-- Opening Marker --
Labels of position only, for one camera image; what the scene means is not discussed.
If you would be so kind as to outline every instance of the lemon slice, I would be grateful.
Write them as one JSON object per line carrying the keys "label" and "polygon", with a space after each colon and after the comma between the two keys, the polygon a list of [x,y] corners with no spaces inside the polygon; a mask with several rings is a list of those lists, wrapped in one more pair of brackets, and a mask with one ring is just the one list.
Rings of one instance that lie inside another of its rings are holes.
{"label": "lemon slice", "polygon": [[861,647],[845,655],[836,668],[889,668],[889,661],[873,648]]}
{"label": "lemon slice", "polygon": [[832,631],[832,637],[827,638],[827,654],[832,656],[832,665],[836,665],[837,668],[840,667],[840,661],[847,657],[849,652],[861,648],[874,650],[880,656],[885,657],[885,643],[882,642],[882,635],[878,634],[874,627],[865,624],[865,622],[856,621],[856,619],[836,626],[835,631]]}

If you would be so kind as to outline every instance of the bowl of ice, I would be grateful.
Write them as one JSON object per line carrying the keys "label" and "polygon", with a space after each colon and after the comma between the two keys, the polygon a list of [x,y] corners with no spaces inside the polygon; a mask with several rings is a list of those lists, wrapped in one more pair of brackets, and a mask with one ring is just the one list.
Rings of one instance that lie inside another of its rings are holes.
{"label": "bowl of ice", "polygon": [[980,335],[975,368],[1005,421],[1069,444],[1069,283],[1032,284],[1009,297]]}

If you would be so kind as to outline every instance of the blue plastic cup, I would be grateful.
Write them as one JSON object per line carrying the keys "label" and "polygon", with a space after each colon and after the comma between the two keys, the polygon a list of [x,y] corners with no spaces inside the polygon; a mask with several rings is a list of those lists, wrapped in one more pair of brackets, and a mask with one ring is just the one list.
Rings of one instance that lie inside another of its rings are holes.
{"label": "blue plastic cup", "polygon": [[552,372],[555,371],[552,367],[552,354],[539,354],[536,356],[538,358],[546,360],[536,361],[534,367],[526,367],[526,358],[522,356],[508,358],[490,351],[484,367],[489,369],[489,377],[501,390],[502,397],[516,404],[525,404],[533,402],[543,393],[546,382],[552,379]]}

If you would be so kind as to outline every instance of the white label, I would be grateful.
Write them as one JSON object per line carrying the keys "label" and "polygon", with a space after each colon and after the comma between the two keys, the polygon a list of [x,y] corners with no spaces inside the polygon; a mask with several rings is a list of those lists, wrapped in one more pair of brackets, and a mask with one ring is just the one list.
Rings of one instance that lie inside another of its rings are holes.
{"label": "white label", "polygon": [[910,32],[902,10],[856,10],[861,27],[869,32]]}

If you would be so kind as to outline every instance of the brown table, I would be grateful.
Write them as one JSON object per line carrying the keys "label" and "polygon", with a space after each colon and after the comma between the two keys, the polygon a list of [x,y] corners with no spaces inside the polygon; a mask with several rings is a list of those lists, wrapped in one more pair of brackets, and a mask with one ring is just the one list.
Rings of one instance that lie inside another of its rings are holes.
-- Closing Marker --
Task description -> Nothing in the records should be left out; write all of them out again exactly.

Output ->
Labels of position only, for one camera image; what the scene means is not discussed.
If you would be so kind as to outline every instance of the lemon slice, I would be grateful.
Write them as one JSON object per line carrying the keys "label" and "polygon", with a space after each colon and after the comma between the two keys, the polygon a list of [x,y] corners with no spaces inside the polygon; a mask with several rings is a list of those lists, wrapped in one more pair of brackets, and a mask with one ring is just the one list.
Rings of one instance that lie inside another of its rings are holes.
{"label": "lemon slice", "polygon": [[861,647],[845,655],[836,668],[889,668],[889,661],[873,648]]}
{"label": "lemon slice", "polygon": [[832,631],[832,637],[827,638],[827,654],[832,656],[832,665],[836,665],[837,668],[840,667],[840,661],[847,657],[849,652],[861,648],[874,650],[880,656],[885,657],[885,643],[882,642],[882,635],[878,634],[874,627],[865,624],[865,622],[856,621],[856,619],[836,626],[835,631]]}

If you would be so kind as to outline every instance of the bowl of ice, I would be grateful.
Write them as one JSON object per line carrying the keys "label" and "polygon", with a space after each colon and after the comma between the two keys, the polygon a list of [x,y] corners with no spaces inside the polygon; a mask with several rings is a list of those lists, wrapped in one more pair of brackets, and a mask with one ring is just the one list.
Rings of one instance that lie inside another of its rings are holes.
{"label": "bowl of ice", "polygon": [[980,335],[975,368],[1005,421],[1069,444],[1069,283],[1032,284],[1009,297]]}

If you would be so kind as to outline every instance of the blue plastic cup, I would be grateful.
Write them as one JSON object per line carrying the keys "label" and "polygon", with a space after each colon and after the comma between the two keys, the polygon a list of [x,y] corners with no spaces inside the polygon; a mask with several rings is a list of those lists, wrapped in one more pair of brackets, and a mask with one ring is just the one list.
Rings of one instance that lie inside another of its rings are holes.
{"label": "blue plastic cup", "polygon": [[552,372],[555,371],[552,367],[552,354],[539,354],[536,356],[538,358],[546,360],[536,361],[534,367],[526,367],[526,358],[522,356],[508,358],[490,351],[484,367],[489,369],[489,377],[501,390],[502,397],[516,404],[525,404],[533,402],[543,393],[546,382],[552,379]]}

If you would be so kind as to outline every instance of the white label, I would be grateful.
Write them as one JSON object per line carrying the keys "label" and "polygon", with a space after each colon and after the comma between the two keys, the polygon a list of [x,y] corners with no spaces inside the polygon; a mask with several rings is a list of those lists, wrapped in one more pair of brackets, and a mask with one ring is just the one list.
Rings of one instance that lie inside another of its rings are holes.
{"label": "white label", "polygon": [[910,32],[902,10],[856,10],[861,27],[869,32]]}

If you would be so kind as to outline every instance of the brown table, I would be grateful.
Write them as one JSON object per line carrying the keys "label" and "polygon", with a space after each colon and after the comma between the two keys, the polygon a list of [x,y] corners with no spaces inside the polygon; a mask with several rings is a list of those lists, wrapped in one more pair of brackets, and a mask with one ring is just the one list.
Rings of one instance that lie inside another of its rings are holes.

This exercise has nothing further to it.